DR PHILIP RODGER DC (GUEST):  Thanks for having me.

JAMES CHESTER (HOST):  Yeah, man, it's been a long time coming. Really excited to have you on today for episode 530 and to tell your story. And I know a lot of people have been following your journey over the past couple of years. And it's really a perseverance story. But I think, you know, just today, I'm really curious to hear about how you got into chiropractic and how you got to the point where you are today.

DR PHILIP RODGER DC (GUEST):  Yeah. So originally what got me into chiropractic, when I was an undergrad, I originally thought I wanted to be like a medical doctor or a surgeon. And then as I got farther into undergrad, one of my family members, my uncle, he had a real problem with not only prescription, but you know, street drugs too. But his medical doctor was literally just like a glorified drug dealer. And after seeing what happened on that side of the medical profession, I just decided I didn't want to be a part of that found chiropractic. And as funny as it is, I applied to chiropractic school, got in. And at that point, I said, I should probably get adjusted because I'd never been to a chiropractor myself before. But then I got into chiropractic school, absolutely loved it. I had been practicing chiropractic on humans for the first seven years of my career. And then in February of 2021, my wife who has been doing chiropractic for animal chiropractic as long as she's been licensed, we decided that it was time to send me to animal chiropractic school. And so I finished that in August of 2021. And ever since then, we've been going full on with animal chiropractic. We sold our human office that we had in February of 2022. So we've had our first full year doing mostly just animal chiropractic last year. We did about 80% animals this year. It's looking like we're going to be 90% animals. And it's literally it's been the funnest change that I've ever made out of the office. All we do is make house visits. It's been such a blessing to be able to see all the different areas and just help animals because the coolest thing for me about animal chiropractic is there is zero placebo effect. If it's a chiropractic problem, this is going to work.

JAMES CHESTER (HOST):  Yeah. So this is really exciting opportunity for us to just talk about this. But like, how have you grown your animal chiropractic practice? And did you network with vets? Did you network with like animal shelters? Like, what did you do to get to where you are?

DR PHILIP RODGER DC (GUEST):  So a lot of what we did. It was just kind of initially social media stuff. I mean, initially when we moved here from Colorado to get clients we went to and still do on weekends, we go to a lot of dog shows. So we go to the agility competitions where they do the jumps and the weave poles and the tunnels you've probably seen it on TV, the Westminster dog show or AKC nationals. That's what we do from October to May, pretty much every weekend we're at a dog show. And so we've used that to build a lot of clients and then from there specifically with the horses, we did a lot of cold calling and just networking with barns, farms, veterinary offices and then getting referrals that way to grow the equine side of the business. And it's been sometimes I don't sometimes I honestly don't know how people find us. They just search us on Google. We've used a few other little platforms like a place called pet works. They've got us listed. They just a way to find pet providers. So we're listed there, but mostly it's just organic, just making relationships and getting referrals.
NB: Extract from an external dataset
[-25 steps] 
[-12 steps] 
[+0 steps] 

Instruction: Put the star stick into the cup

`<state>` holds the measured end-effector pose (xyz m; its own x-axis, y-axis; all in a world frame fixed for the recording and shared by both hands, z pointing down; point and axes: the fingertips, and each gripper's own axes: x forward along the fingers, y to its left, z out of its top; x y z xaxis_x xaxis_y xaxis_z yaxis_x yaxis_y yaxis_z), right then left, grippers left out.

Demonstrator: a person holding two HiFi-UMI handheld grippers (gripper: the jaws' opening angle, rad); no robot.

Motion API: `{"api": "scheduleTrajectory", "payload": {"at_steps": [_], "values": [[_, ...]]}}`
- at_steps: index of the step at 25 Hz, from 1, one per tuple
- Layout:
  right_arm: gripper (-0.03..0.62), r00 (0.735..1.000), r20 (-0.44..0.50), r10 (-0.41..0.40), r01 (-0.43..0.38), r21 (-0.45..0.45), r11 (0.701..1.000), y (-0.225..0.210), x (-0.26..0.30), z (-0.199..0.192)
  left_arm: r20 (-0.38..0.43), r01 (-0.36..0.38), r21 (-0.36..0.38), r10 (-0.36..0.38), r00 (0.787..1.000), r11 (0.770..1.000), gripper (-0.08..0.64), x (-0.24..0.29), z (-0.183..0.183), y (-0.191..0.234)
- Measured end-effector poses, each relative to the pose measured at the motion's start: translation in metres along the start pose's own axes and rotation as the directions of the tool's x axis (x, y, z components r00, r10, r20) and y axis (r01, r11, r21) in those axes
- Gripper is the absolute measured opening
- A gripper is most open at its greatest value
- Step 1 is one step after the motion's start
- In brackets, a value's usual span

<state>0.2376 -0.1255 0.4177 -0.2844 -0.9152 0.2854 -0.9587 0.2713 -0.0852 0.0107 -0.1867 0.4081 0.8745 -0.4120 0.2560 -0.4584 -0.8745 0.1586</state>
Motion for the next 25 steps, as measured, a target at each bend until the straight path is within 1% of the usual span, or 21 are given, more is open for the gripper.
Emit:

JAMES CHESTER (HOST):  So man's best friend. You've had a lot of interactions with dogs. Tell me about like what is it like when you start taking care of a dog? What's it look like to the owner? What's it look like to the animal itself?

DR PHILIP RODGER DC (GUEST):  So a lot of the owners and the animals especially love what we do because we come to the house. So there's no loading up in the car going to a, you know, a non familiar place, non familiar smells and sounds. So usually everyone's pretty calm. If the dog has never been adjusted before, usually the first visit, you can tell they're a little sus like, what are you doing? You're touching me in a different way than I've ever been touched before. And at the end of the adjustment, we always give them lots of cookies. So I always tell the dogs and the owners, my goal is to be known as the cookie man. When I show up at the house, I want the dog super excited to see me because they're thinking they're getting cookies. And usually when we come back for the second visit, if the dog was a little skittish or shy on the initial visit, that is completely gone. And they just absolutely love. I can't tell you how many clients I have that they tell me when I come to the house. So I just hope you know my dog doesn't act like this for anybody, not even me. They only act like this for you.

JAMES CHESTER (HOST):  Yeah, I think that's really cool. And so you build relationships with the dog owners and then they tell their friends about you.

DR PHILIP RODGER DC (GUEST):  I take it. That's a lot of it because a lot of most dog people also have friends that are dog people and so when they see something struggling or they've been dealing with an issue, they'll ask what they've done and then say, hey, well, we've got the chiropractor that comes to the house. I know it sounds crazy, but it works. And most honestly, the most common thing when people sit there, like I never knew that animal chiropractic was the thing. That's the most common thing we hear when we tell people that we do animal chiropractic.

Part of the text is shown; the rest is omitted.